Beyond a game of set collection, it’s a game of bluffing, backstabbing, and building. Europe adds a couple mechanisms that can help you get out of a tight spot, so it’s a bit more friendly than the US version with a more interesting map.

Carcassonne

Another game that has established itself as a classic in the modern board gaming renaissance, Carcassonne has the visual spectacle of creating the game “board” as you play. On your turn you simply pick a random tile and figure out where to place it. The tiles must connect logically (roads to roads, fields to fields, etc), but the number of options gradually grows as the play area expands.

Once you place a tile you have to decide if you want to put one of your precious meeples on it, claiming a point-generating aspect of it (like a road) for yourself. This can be difficult because you only have a few meeples, and you can’t retrieve them until you complete whatever you’re building (by, for instance, capping a road into a city). It’s deliciously simple but provides so much depth. At first you’re just going to be trying to find good locations for your tiles. Then you’ll start to worry about meeple management. After you become addicted and play a few dozen games you might have the tiles more or less memorized and turn into a weird family pariah who is unnaturally good at Carcassonne. Fun holiday times!

Seikatsu

Here’s a game that both appears to be relaxing and actually is. Seikatsu was a pleasant surprise for me this year, and I keep coming back to it again and again. Like with Carcassonne, you’re going to be picking a tile and laying it down on a board to score points. Seikatsu is even simpler, though, and more beautiful.

Each tile shows one of four different birds and one of four different flowers on it. You get points for matching adjacent birds when you place the tile, and at the end of the game you get points for lining up rows of matching flowers. The kicker is that you score your flowers only from your perspective in the hexagonally-shaped play area. Unfortunately this means that three is the maximum number of players in a game of Seikatsu. On the plus side, that gimmick is a wonderful little twist of the brain that makes game decisions all the more interesting. Did I mention that this game is absolutely beautiful?

Downforce

Another game I only reviewed recently, and another gem. You bid for ownership of F1 racing cars and then race them around the track, trying to block people through tight corners and make them waste cards pushing your car ahead instead of their own. End up with a stinker? Don’t worry, you can bet on which car will win and secretly help it to victory. I bought this on the spot when I first played it at PAX Unplugged. It’s great.

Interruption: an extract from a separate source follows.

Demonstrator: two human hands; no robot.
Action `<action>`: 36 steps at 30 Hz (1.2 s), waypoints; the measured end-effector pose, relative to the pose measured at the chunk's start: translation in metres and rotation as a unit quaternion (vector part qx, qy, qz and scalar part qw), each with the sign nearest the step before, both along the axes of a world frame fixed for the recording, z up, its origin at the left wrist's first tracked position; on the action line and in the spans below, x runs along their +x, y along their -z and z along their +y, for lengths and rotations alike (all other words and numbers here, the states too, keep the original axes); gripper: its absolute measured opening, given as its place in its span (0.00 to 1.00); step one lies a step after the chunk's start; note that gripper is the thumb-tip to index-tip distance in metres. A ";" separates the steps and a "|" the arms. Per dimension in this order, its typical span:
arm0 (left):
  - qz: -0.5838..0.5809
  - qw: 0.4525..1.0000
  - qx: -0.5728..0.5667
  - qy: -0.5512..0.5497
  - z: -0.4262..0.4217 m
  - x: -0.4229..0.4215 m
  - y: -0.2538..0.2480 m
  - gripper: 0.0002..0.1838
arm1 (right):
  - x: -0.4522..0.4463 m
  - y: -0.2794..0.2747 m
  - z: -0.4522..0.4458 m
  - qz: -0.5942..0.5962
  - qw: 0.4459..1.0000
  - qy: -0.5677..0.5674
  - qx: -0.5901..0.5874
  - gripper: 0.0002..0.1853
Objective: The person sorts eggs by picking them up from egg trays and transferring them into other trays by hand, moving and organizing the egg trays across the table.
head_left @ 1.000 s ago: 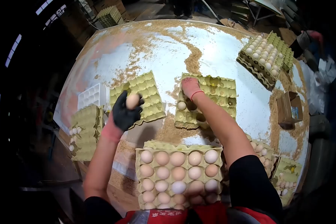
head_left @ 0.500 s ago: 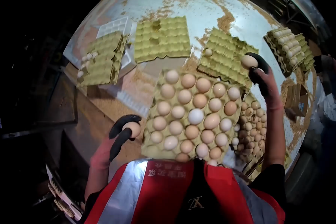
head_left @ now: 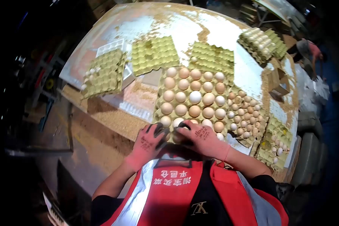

Sherlock Holmes Consulting Detective

Are your families and friends on the more bookish side of things? Do you think they’ll like the idea of gathering around for a couple of hours, notebooks in hand, and solving a Sherlock Holmes mystery? Well, that’s exactly what Sherlock Holmes Consulting Detective is. You get a map of London with dozens and dozens of locations, a comprehensive address book, a newspaper, and a mystery to solve with what appears to be little relevant information.

It’s a freeform exercise of deduction, frustration, discussion, and shots in the dark. You simply decide to go to a location, flip to that spot in the mystery booklet, and see what happens. As you start to interview people and snoop around locations, you’ll get clues. Or are they? Nothing about this game holds your hand and that’s the beauty of it. This is an intelligent mystery book in game form. It wants to challenge you and drive you to dead ends and, most importantly, make you feel brilliant when you do find a good lead. You stop playing whenever you feel like you’ve figured it out. Then you flip to the back and find out that everything you thought was wrong. Then Sherlock mocks you. Then you hate him. Then you open up the next mystery (10 in all), determined to do better.

Bunny Bunny Moose Moose

What a dumb game. It’s not even particularly good. It has a silly name and silly artwork and the rules are weirdly more complicated than what you’d think they should be. But it’s a game about posing as a moose or a rabbit while someone reads Germanic poetry like you’re part of some avant garde stop-motion dance ritual.

It’s so, so dumb. But you will laugh so, so much. Worth it.